## Your task
The entries need to be copied exactly as they stand, images left out.

## Data extracted from a collection
'''

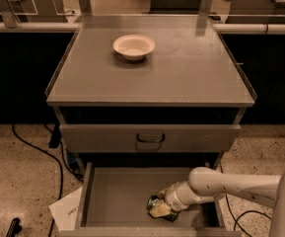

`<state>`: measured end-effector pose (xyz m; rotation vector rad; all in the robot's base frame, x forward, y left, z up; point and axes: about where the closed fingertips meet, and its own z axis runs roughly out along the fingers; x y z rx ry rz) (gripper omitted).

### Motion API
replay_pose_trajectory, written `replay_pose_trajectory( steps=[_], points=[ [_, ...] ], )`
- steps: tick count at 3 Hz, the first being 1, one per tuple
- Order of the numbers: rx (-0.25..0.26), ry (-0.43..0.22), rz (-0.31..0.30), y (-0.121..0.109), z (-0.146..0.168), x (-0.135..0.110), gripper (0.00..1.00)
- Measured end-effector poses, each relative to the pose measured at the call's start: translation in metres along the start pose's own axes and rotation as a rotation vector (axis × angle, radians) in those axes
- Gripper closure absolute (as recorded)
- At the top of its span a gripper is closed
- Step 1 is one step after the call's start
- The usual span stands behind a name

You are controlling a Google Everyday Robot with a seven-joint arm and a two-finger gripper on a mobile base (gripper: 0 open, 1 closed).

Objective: Pick green can from middle drawer and place on counter

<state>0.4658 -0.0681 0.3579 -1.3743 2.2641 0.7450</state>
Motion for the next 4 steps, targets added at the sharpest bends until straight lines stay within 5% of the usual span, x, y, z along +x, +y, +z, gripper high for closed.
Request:
replay_pose_trajectory(
  steps=[2,4],
  points=[
    [-0.047,-0.073,-0.086,0.029,-0.075,-0.045,1.00],
    [0.027,-0.180,-0.240,0.055,-0.199,-0.114,1.00]
  ],
)
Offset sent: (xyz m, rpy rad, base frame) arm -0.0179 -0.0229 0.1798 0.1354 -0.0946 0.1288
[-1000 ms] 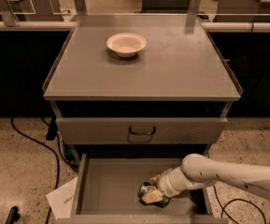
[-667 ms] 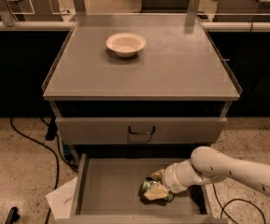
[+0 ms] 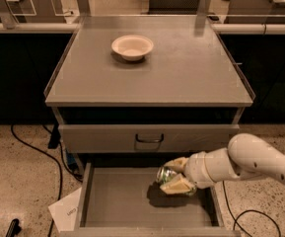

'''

## Result of this task
`<state>`: measured end-effector pose (xyz m; rotation vector rad; all in the robot's base frame, x forward, y left, z up; point and axes: about where the closed fingertips meet, and its own z axis runs roughly out along the fingers; x y z rx ry rz) (gripper omitted).

### Motion API
replay_pose_trajectory, written `replay_pose_trajectory( steps=[_], points=[ [_, ...] ], )`
- steps: tick count at 3 Hz, the first being 1, one per tuple
- Order of the numbers: rx (-0.25..0.26), ry (-0.43..0.22), rz (-0.31..0.30), y (-0.121..0.109), z (-0.146..0.168), x (-0.135..0.110), gripper (0.00..1.00)
- Measured end-effector poses, each relative to the pose measured at the call's start: translation in metres along the start pose's own axes and rotation as a rotation vector (axis × angle, radians) in those axes
- Gripper closure absolute (as recorded)
- At the top of its span a gripper is closed
- Step 1 is one step after the call's start
- The usual span stands behind a name

You are controlling a Google Everyday Robot with a seven-joint arm and a two-finger gripper on a mobile base (gripper: 0 open, 1 closed).

Objective: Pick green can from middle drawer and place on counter

<state>0.4658 -0.0681 0.3579 -1.3743 2.2641 0.7450</state>
Motion for the next 4 steps, targets added at the sharpest bends until straight lines stay within 5% of the usual span, x, y, z along +x, +y, +z, gripper high for closed.
Request:
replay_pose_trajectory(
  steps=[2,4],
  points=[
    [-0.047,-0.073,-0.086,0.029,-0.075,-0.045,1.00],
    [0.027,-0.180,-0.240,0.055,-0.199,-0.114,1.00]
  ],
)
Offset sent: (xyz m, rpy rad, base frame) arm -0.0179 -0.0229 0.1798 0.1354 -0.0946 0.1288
[-1000 ms] 
[-667 ms] 
[+0 ms] 

The answer given above is complete.